Max me tendió mi entrada antes de desatrancarse del asiento trasero. Aunque había puesto una manta para tapar las huellas de Peppy, pude ver unos pelos de un rojo dorado sobre su esmoquin mientras bajaba del coche. Puse cara de circunstancias y miré furtivamente la falda del traje de chaqueta color coral de Lotty. También llevaba unos cuantos pelos. Sólo me cabía esperar que su preocupación hiciera que se olvidaran de su vestimenta.
Cambié bruscamente de sentido, ignorando un silbato indignado, y conduje otra vez el Trans Am hasta Monroe, al estacionamiento norte. Sólo había algo más de medio kilómetro desde allí al Auditorio, pero llevaba falda larga y tacones altos, atuendo que no era el más indicado para una carrerita. Me deslicé junto a Lotty en el palco que Michael nos había reservado justo en el momento en que se apagaban las luces.
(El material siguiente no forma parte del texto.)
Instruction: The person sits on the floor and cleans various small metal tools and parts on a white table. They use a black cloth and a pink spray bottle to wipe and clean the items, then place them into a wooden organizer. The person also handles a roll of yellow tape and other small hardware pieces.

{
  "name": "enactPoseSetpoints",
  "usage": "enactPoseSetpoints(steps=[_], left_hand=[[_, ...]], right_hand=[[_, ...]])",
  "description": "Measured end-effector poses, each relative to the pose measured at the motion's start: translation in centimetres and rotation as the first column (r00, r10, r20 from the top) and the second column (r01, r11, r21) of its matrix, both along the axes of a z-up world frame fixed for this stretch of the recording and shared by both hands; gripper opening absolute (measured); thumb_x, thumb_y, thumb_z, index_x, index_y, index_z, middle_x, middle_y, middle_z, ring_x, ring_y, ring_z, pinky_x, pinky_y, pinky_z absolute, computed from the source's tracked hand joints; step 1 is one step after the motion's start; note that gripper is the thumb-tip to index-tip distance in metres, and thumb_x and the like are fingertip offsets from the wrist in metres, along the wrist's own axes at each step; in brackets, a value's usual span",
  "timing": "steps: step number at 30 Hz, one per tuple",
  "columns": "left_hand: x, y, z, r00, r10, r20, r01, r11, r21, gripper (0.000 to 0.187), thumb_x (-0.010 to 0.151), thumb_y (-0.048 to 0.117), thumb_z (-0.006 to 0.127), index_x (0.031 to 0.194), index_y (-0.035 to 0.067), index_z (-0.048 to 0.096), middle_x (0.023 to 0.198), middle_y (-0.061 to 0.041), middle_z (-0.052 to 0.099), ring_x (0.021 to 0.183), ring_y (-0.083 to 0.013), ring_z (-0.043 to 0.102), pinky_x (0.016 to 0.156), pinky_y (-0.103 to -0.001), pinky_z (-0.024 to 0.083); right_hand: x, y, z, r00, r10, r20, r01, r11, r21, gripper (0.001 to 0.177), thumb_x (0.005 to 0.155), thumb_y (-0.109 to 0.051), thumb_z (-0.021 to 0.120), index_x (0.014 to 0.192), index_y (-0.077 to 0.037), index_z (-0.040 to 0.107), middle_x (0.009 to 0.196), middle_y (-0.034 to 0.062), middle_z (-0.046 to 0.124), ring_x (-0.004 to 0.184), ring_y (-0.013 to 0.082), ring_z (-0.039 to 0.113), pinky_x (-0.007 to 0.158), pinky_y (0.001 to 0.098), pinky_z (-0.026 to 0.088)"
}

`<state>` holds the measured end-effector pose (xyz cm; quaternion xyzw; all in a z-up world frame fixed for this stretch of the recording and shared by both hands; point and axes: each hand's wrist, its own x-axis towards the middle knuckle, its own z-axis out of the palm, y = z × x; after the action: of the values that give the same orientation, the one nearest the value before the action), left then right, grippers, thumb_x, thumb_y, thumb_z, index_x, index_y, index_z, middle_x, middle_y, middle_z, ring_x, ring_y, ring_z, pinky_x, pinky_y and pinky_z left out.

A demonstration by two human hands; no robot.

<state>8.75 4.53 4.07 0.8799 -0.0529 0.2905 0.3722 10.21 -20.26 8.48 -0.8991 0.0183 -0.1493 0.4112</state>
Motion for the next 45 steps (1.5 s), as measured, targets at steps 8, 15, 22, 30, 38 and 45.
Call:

Con aire adusto y distante en su frac, Michael subió al escenario. Abrió el recital con las Variaciones sobre Don Quijote de Strauss. El teatro estaba lleno -por lo que fuese, Chicago Settlement se había convertido en una asociación benéfica de moda-, pero no era un público melómano. Sus conversaciones y susurros creaban un zumbido de fondo, y no dejaban de aplaudir en las pausas entre las variaciones. Michael fruncía el ceño cada vez que rompían su concentración. En un momento dado volvió a tocar los trece últimos compases del trozo anterior, sólo para ser interrumpido de nuevo. Entonces hizo un gesto irritado de despedida y tocó las dos últimas variaciones sin detenerse a respirar. El público aplaudió cortésmente, pero sin entusiasmo. Michael ni siquiera saludó, sino que salió rápidamente de escena.
La siguiente interpretación obtuvo una respuesta más entusiasta: la Coral Infantil de Chicago Settlement interpretó una serie de cinco canciones folclóricas. La coral mantenía rigurosamente el tono y los niños cantaban con deliciosa nitidez, pero fue su apariencia lo que hizo que el teatro se viniera abajo. Algún genio de las relaciones públicas pensó que el atuendo indígena se vendería mejor que los trajes de un coro, así que centelleantes túnicas y chaquetas de terciopelo afganas resplandecían junto a los blancos vestidos bordados de las niñas salvadoreñas. El público rugió pidiendo un bis y se puso en pie para ovacionar a los solistas, un chico etíope y una chica iraní.